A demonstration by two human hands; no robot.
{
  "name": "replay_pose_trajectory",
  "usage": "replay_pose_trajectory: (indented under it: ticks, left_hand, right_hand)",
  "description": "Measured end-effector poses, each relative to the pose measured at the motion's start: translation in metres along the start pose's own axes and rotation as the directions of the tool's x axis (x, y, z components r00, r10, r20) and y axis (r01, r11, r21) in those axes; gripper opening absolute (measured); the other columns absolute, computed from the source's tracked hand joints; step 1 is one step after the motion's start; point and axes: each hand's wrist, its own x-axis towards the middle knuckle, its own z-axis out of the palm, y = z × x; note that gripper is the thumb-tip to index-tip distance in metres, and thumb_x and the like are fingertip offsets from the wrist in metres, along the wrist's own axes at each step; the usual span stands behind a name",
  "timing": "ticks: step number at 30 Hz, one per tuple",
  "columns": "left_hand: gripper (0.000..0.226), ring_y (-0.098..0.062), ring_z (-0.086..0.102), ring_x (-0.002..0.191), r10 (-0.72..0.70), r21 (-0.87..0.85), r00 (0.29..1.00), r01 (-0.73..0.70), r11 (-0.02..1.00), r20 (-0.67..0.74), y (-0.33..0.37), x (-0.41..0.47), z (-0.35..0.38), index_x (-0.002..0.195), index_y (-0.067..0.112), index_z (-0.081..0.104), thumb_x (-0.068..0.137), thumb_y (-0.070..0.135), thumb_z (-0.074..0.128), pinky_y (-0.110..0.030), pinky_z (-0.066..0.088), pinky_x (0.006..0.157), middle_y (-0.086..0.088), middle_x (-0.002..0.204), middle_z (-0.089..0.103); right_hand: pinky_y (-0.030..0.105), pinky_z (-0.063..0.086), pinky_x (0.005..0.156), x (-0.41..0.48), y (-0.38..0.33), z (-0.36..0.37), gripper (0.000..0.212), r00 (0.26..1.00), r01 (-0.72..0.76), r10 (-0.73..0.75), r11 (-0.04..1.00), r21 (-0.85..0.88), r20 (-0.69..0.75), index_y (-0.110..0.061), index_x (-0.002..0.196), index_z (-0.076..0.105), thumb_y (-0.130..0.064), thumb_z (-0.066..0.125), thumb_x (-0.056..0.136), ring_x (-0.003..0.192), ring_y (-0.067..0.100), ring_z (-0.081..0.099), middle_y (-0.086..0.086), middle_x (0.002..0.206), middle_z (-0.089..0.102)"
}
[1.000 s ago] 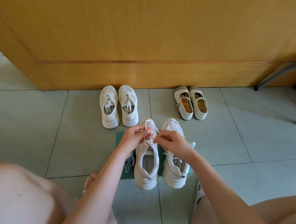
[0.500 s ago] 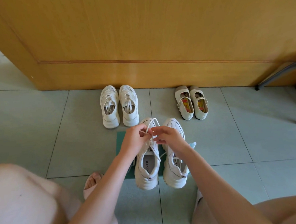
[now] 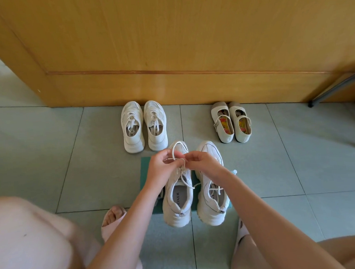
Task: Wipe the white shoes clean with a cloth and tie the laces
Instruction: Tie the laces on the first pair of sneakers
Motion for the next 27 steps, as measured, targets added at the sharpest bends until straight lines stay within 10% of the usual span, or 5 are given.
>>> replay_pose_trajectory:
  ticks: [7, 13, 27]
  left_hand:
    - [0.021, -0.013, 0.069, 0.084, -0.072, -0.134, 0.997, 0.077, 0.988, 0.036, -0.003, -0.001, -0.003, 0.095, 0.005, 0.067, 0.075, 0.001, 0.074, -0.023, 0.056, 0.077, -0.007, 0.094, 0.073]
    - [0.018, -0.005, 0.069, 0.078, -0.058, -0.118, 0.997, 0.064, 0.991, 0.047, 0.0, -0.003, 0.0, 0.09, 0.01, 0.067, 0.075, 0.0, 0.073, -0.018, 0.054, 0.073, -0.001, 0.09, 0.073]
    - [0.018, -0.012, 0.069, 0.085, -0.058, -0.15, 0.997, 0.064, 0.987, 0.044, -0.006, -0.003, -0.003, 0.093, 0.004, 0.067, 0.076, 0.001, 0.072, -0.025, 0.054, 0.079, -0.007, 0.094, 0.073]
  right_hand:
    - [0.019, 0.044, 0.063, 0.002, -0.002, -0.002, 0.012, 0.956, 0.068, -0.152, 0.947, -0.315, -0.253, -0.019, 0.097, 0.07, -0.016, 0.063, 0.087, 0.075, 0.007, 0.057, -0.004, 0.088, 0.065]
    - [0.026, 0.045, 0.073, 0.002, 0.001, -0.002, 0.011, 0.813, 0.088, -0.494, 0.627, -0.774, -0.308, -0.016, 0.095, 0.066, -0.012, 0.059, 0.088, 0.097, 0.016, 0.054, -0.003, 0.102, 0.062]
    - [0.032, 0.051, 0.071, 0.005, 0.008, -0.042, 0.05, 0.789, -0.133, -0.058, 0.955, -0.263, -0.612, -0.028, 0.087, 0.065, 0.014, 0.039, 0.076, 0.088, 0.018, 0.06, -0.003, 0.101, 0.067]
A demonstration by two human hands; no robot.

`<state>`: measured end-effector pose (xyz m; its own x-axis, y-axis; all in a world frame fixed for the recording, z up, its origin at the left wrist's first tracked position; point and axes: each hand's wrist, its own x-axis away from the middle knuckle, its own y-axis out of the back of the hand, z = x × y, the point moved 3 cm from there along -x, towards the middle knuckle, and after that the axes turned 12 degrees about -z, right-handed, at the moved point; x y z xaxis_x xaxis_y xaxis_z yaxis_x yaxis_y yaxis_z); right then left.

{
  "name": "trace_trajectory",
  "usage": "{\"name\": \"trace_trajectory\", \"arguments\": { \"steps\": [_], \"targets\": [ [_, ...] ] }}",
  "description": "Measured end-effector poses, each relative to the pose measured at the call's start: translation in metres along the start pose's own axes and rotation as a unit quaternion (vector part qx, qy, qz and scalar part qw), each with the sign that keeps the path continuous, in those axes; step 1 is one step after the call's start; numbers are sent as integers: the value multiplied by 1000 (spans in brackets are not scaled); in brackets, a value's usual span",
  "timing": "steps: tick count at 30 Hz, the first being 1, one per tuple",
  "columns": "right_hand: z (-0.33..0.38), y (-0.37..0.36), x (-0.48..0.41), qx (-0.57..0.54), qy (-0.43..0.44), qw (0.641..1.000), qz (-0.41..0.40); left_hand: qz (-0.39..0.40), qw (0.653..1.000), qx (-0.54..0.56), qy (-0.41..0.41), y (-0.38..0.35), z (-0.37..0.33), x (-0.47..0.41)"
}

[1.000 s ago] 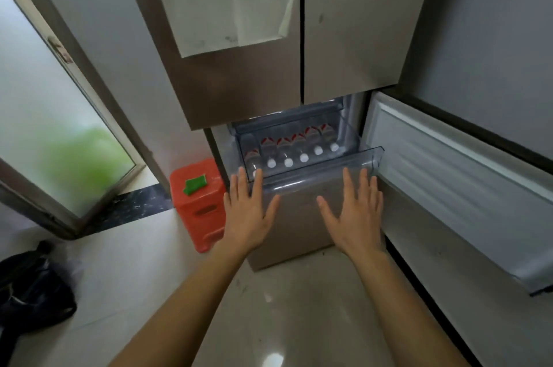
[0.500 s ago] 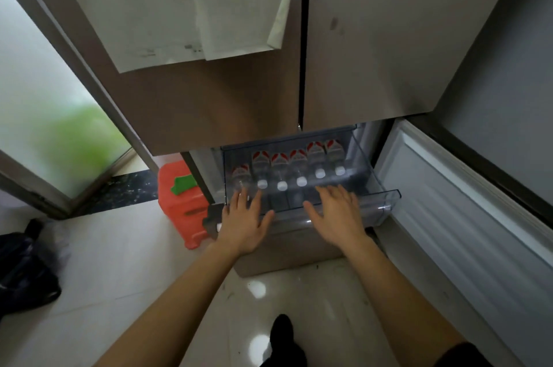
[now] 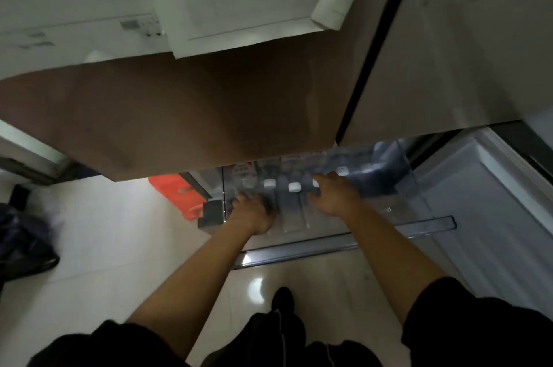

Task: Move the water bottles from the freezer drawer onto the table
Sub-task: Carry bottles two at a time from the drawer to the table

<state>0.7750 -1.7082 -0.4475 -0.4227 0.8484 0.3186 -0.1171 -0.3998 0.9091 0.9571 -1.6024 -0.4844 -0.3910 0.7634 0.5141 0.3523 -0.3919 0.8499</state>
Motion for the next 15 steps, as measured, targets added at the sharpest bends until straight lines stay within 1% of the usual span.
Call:
{"name": "trace_trajectory", "arguments": {
  "steps": [4, 9, 12, 15],
  "targets": [
    [2, -11, -21, -11, -9, 999, 49, 5, 999, 28, 37, -11, 0, -9],
    [-2, -17, -26, -21, -10, 995, 94, -11, 997, 50, 59, -12, -3, -9],
    [-3, -13, -18, -25, -19, 995, 94, -14, 997, 64, 52, -1, -9, -2],
    [-6, -10, -1, -25, -7, 995, 95, -12, 997, 65, 44, 6, -10, 7]
  ]
}}
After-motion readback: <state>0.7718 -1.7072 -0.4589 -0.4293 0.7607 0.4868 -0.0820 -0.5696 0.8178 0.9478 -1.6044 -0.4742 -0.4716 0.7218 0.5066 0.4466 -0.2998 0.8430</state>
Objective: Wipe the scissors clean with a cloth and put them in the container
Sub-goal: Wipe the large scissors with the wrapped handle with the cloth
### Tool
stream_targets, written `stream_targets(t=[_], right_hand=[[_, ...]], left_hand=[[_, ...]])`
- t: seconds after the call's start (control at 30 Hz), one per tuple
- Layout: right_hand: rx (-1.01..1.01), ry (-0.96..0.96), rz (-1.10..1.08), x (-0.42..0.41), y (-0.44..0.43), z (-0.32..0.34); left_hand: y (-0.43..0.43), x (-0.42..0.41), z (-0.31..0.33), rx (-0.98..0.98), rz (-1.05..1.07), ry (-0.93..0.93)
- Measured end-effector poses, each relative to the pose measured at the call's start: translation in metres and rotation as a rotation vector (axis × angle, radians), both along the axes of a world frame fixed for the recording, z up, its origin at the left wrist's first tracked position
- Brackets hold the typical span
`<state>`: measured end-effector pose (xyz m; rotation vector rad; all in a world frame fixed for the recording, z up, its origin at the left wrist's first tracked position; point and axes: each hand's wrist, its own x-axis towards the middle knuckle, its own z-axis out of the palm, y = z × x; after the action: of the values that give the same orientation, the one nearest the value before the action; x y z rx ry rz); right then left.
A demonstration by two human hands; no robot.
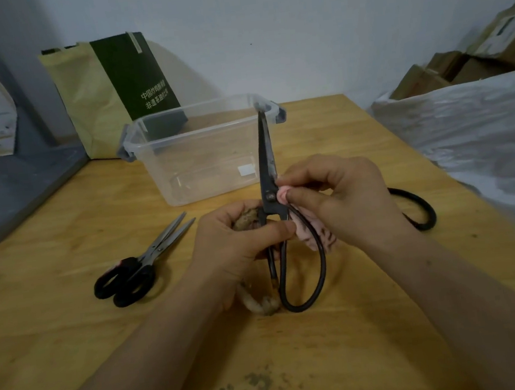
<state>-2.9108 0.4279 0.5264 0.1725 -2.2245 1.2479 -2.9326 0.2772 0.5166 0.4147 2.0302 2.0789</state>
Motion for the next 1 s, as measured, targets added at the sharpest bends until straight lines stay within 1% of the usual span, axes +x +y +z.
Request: stream_targets(t=[0.07, 0.13, 0.17, 0.2, 0.23, 0.27, 0.33, 0.5, 0.6, 0.7, 0.77, 0.87, 1.0], right_hand=[[0.132, 0.000, 0.007, 0.000, 0.003, -0.001], [0.305, -0.084, -0.028, 0.000, 0.007, 0.000], [0.337, -0.111, -0.073, 0.000, 0.008, 0.000], [0.307, -0.105, -0.122, 0.001, 0.009, 0.002], [0.207, -0.079, -0.150, 0.002, 0.009, 0.004], [0.067, -0.054, -0.149, 0.003, 0.008, 0.006], [-0.174, -0.059, -0.096, 0.004, 0.001, 0.010], [-0.409, -0.211, -0.015, 0.003, -0.010, 0.006], [-0.549, -0.277, 0.021, 0.001, -0.012, 0.008], [-0.772, -0.363, 0.105, 0.001, -0.013, 0.013], [-0.911, -0.387, 0.166, 0.002, -0.012, 0.017], [-0.982, -0.397, 0.192, 0.004, -0.011, 0.021], [-1.002, -0.395, 0.205, 0.000, -0.009, 0.017]], left_hand=[[0.000, 0.000, 0.000, -0.010, 0.016, 0.020], [0.000, -0.002, 0.000, -0.008, 0.044, 0.038], [0.000, -0.003, 0.000, -0.008, 0.055, 0.050], [0.000, -0.003, 0.000, -0.010, 0.060, 0.061], [0.001, -0.003, 0.000, -0.018, 0.060, 0.071], [0.002, -0.002, 0.000, -0.034, 0.061, 0.082], [0.003, -0.001, 0.000, -0.059, 0.072, 0.106], [0.006, 0.004, 0.000, -0.068, 0.064, 0.206], [0.009, 0.005, -0.001, -0.118, 0.086, 0.270], [0.010, 0.006, -0.002, -0.152, 0.092, 0.302], [0.011, 0.007, -0.002, -0.152, 0.095, 0.297], [0.012, 0.009, 0.000, -0.141, 0.082, 0.284], [0.012, 0.010, 0.000, -0.120, 0.063, 0.268]])
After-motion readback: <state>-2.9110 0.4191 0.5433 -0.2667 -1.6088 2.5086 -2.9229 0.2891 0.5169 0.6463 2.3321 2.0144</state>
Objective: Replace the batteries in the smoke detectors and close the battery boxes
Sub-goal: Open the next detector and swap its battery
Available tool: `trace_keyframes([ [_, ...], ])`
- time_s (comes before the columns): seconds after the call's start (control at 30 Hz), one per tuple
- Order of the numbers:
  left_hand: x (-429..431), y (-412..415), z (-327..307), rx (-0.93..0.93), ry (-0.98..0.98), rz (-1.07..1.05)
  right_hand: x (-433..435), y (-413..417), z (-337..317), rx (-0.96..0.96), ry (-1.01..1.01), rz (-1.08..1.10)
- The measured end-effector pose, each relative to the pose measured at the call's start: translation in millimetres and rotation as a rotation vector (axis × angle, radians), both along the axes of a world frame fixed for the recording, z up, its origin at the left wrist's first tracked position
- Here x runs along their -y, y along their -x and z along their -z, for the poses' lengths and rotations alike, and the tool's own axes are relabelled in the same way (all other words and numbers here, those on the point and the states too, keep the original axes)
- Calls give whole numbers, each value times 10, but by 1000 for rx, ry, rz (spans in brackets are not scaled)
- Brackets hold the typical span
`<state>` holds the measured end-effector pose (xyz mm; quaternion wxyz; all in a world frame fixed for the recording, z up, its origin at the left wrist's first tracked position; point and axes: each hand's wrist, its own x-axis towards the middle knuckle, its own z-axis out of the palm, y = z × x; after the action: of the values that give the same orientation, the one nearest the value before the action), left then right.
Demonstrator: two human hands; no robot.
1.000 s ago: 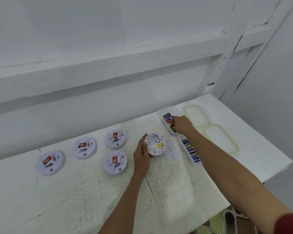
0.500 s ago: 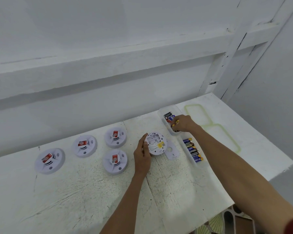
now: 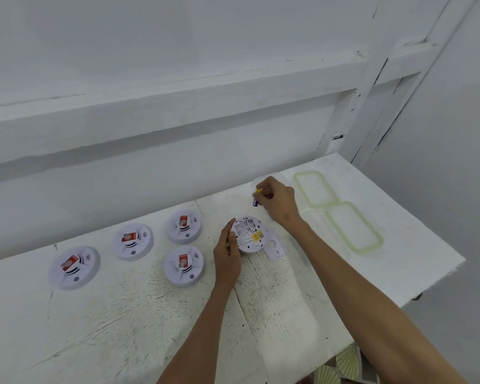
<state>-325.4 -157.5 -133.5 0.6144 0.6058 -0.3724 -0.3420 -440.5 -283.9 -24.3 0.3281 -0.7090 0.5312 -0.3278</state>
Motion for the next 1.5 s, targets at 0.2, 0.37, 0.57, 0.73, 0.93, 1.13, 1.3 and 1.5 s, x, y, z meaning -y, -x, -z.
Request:
trace_keyframes([
  [0.2,-11,-31,16,-54,-20,14,-382,-138,255,66,-77,86],
  [0.37,-11,-18,-32,-78,-16,8,-560,-216,378,85,-42,186],
  [0.57,-4,-26,-10,-62,-25,11,-674,-285,507,-88,34,267],
  [0.73,-13,-22,-13,-20,-18,18,-785,-371,654,-186,145,294],
  [0.93,-18,-30,-3,72,-14,19,-984,-363,769,-477,314,208],
  [1.13,0,-27,-3,76,-20,-9,-972,-337,780,-660,388,162],
  [1.3,-9,-3,6,31,-12,-6,-778,-281,506,-464,224,141],
  [1.5,22,-11,70,-21,-21,4,-178,-42,253,-291,143,256],
])
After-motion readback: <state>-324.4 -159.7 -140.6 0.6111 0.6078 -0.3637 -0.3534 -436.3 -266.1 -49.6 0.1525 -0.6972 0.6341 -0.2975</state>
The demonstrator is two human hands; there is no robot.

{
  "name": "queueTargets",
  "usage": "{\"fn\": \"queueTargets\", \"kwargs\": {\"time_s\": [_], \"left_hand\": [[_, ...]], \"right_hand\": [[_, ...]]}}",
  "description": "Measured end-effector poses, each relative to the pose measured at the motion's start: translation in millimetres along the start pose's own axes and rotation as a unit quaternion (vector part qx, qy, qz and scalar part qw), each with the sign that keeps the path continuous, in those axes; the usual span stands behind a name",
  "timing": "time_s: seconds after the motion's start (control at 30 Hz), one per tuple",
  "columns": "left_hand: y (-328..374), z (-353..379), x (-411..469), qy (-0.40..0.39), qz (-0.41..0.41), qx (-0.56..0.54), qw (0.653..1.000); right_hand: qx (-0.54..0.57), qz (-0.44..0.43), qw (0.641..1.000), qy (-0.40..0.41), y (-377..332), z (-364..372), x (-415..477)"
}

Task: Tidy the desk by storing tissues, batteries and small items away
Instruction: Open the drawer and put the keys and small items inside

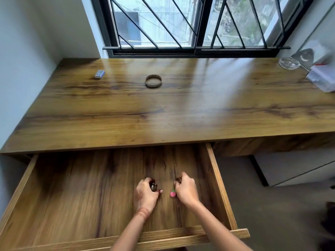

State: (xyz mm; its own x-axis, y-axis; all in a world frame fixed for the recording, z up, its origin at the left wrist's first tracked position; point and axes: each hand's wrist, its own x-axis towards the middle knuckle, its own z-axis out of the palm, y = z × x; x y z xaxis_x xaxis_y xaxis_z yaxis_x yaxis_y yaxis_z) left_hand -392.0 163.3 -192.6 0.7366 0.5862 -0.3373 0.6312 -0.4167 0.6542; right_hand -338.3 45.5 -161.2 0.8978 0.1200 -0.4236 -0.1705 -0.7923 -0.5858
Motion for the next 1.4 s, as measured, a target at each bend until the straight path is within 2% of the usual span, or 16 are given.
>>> {"fn": "queueTargets", "kwargs": {"time_s": [0.2,0.37,0.5,0.63,0.73,0.97,1.1,1.2,1.3,1.4], "left_hand": [[-3.8,-12.8,0.5,0.021,0.0,0.03,0.999],[2.7,-37.3,3.2,0.068,0.049,0.009,0.996],[21.5,-68.4,4.6,0.152,0.1,0.005,0.983],[47.8,-104.4,15.5,0.264,0.108,-0.007,0.958],[60.6,-129.2,44.7,0.295,0.123,-0.008,0.947],[85.4,-184.9,159.7,0.295,0.114,0.068,0.946],[91.8,-205.5,237.8,0.217,0.056,0.156,0.962],[93.9,-208.1,285.6,0.165,0.011,0.276,0.947],[96.9,-208.0,327.8,0.17,-0.01,0.237,0.956],[104.2,-208.7,361.5,0.211,-0.002,0.191,0.959]], "right_hand": [[-0.019,-0.012,0.999,0.041,-3.6,-7.8,-4.7],[-0.039,-0.052,0.993,0.095,-12.9,-10.6,-7.9],[0.001,-0.148,0.98,0.134,-40.3,-15.2,-11.7],[0.05,-0.276,0.948,0.154,-85.5,-28.3,-3.8],[0.041,-0.322,0.931,0.166,-124.9,-40.5,22.1],[-0.055,-0.336,0.923,0.181,-196.4,-49.7,136.1],[-0.152,-0.342,0.909,0.186,-227.9,-44.3,208.9],[-0.213,-0.329,0.899,0.195,-242.5,-38.7,252.2],[-0.205,-0.311,0.904,0.211,-245.1,-30.0,285.7],[-0.175,-0.329,0.893,0.254,-246.6,-23.0,301.4]]}}
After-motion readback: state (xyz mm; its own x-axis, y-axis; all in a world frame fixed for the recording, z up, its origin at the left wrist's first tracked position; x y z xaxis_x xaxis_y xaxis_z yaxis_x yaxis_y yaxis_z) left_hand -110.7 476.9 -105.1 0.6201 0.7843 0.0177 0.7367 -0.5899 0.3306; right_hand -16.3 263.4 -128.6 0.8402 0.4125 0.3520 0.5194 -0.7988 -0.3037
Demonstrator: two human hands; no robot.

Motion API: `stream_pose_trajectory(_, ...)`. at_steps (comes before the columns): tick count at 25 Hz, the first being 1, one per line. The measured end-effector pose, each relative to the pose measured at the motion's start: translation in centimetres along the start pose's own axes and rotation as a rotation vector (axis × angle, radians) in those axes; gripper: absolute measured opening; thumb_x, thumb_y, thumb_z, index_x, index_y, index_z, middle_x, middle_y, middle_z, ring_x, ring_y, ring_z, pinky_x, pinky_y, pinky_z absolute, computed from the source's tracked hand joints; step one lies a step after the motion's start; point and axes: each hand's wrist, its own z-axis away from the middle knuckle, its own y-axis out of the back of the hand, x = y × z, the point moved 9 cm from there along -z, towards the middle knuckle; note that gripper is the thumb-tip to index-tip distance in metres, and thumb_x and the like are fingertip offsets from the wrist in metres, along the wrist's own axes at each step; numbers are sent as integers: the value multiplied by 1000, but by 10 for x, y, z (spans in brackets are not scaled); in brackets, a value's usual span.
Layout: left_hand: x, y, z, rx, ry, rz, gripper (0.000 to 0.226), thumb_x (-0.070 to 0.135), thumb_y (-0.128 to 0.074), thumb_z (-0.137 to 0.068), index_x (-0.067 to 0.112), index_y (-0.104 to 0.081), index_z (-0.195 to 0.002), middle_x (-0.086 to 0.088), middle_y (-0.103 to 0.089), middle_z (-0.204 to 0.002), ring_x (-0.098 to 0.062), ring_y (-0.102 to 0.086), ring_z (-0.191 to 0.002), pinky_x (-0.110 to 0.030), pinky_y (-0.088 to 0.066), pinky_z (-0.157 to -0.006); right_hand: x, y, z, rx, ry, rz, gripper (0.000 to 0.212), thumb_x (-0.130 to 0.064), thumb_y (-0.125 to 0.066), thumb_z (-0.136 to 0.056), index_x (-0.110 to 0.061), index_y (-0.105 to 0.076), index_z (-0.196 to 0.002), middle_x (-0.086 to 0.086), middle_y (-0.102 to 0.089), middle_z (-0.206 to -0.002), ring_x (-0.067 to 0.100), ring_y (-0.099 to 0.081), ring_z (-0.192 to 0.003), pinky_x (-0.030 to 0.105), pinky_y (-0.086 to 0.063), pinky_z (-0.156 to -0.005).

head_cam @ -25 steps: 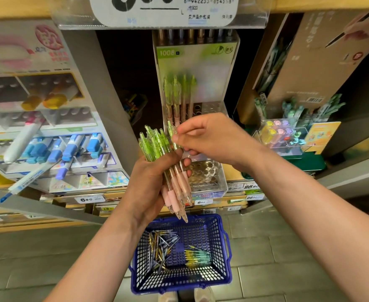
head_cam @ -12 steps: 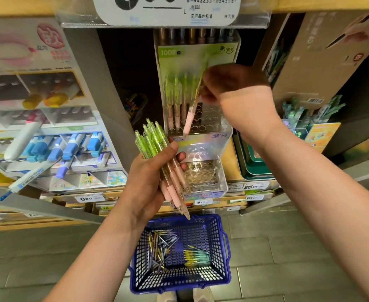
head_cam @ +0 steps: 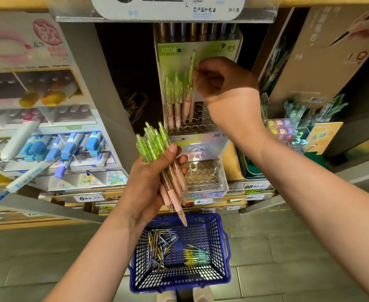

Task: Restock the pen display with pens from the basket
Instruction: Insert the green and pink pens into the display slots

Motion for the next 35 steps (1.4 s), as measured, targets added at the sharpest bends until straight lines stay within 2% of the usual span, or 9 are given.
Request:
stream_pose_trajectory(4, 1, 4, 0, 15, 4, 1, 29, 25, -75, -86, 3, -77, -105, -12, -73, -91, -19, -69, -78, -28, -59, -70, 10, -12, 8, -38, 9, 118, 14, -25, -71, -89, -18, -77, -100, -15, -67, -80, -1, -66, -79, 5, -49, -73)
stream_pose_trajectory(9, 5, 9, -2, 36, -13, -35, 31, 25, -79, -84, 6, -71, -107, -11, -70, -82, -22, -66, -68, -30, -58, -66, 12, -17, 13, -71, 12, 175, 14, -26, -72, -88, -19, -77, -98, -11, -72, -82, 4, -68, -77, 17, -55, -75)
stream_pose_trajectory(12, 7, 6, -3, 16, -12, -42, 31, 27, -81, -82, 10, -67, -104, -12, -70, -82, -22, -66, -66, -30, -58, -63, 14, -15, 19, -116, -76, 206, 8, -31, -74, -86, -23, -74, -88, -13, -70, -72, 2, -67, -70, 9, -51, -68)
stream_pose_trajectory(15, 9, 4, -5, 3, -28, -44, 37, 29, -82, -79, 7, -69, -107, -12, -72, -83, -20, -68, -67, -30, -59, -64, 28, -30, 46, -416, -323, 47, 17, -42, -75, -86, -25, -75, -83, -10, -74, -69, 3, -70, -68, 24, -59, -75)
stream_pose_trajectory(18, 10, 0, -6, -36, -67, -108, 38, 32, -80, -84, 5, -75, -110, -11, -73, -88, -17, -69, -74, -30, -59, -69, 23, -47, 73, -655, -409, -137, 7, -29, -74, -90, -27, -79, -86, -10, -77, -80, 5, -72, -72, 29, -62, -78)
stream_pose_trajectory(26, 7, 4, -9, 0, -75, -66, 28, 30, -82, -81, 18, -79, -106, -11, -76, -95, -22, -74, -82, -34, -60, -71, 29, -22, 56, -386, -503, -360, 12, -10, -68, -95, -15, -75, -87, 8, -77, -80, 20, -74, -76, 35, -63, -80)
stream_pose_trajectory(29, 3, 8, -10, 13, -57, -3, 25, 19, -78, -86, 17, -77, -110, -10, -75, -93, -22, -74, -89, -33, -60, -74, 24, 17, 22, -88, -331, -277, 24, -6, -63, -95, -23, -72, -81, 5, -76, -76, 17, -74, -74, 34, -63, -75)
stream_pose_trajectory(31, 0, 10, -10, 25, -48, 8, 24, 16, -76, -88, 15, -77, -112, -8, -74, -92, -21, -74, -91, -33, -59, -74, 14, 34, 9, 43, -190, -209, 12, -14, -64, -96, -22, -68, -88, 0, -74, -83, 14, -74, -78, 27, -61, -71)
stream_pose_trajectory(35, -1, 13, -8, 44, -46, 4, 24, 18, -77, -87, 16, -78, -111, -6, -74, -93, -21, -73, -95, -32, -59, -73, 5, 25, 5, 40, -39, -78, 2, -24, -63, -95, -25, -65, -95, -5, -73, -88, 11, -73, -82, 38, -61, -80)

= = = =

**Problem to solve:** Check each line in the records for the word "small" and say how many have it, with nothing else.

**Answer for this exercise:** 2